- ACTION ITEM -
For the material that follows, return exactly the lines from the one with "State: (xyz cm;" through the one with "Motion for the", both ends included.

- INFORMATION SUPPLIED -
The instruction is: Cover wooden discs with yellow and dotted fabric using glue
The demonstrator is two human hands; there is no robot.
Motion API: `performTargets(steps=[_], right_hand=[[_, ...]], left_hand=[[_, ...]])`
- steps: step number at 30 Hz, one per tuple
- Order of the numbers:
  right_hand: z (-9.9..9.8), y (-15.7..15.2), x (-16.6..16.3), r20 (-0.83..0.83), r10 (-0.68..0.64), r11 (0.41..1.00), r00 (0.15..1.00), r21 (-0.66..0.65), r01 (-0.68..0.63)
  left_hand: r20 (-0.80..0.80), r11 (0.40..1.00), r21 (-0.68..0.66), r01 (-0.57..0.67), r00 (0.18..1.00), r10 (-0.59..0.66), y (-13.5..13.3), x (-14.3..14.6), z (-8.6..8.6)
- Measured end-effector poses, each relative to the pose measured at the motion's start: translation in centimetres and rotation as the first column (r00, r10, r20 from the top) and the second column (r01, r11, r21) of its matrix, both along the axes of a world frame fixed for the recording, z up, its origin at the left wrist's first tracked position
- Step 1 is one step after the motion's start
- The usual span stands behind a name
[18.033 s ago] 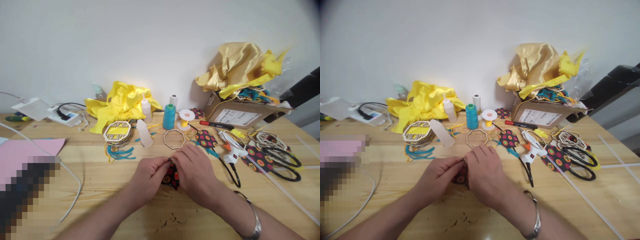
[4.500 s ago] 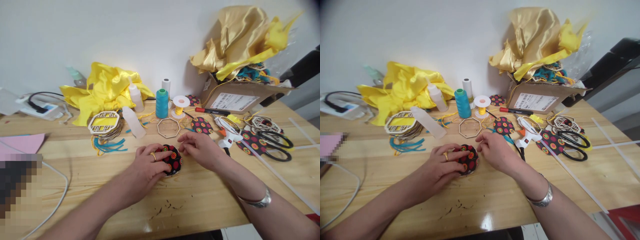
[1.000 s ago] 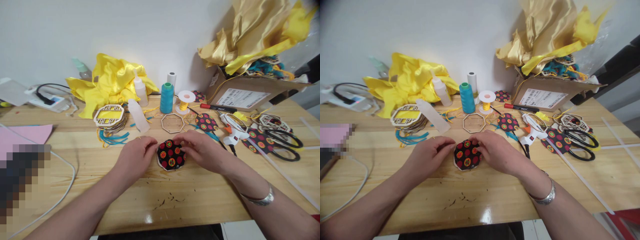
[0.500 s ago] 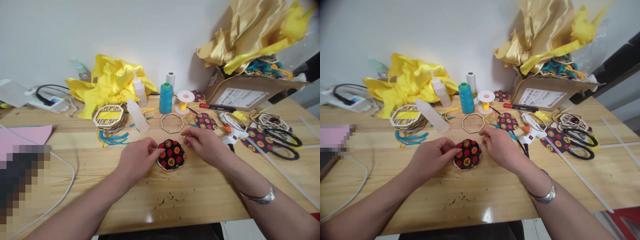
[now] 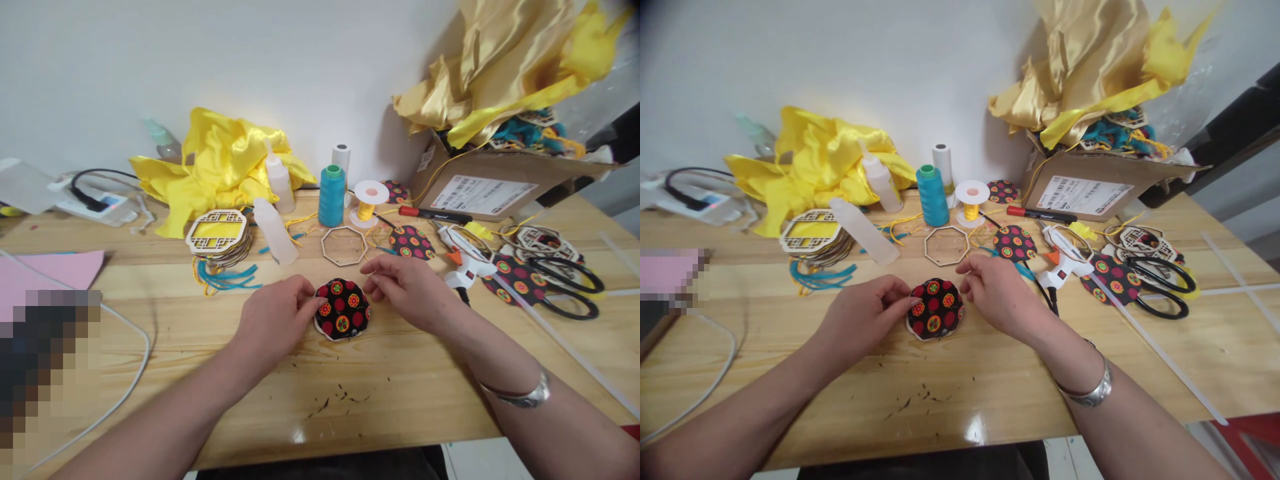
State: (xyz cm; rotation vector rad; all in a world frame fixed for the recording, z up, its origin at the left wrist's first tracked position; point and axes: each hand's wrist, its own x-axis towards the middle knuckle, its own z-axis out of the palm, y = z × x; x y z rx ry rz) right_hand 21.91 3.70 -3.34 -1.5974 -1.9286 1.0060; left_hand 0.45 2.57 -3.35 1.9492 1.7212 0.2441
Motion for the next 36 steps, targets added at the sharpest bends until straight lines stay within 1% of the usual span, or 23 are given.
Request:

- ANSWER TO THE EXERCISE -
State: (xyz cm; rotation vector rad; all in a world frame fixed for the recording, z up, its origin at the left wrist's first tracked position; point and axes: each hand's wrist, its own x-axis towards the middle knuckle, its own z-axis out of the palm, y = z × x; x y z rx ry rz) right_hand 21.91 3.70 -3.34 -1.5974 -1.9286 1.0060; left_hand 0.45 2.57 -3.35 1.9492 1.7212 0.2441
Motion for the next 36 steps, targets added at the sharpest bends until straight lines stay within 1% of the usual span, or 23 are given.

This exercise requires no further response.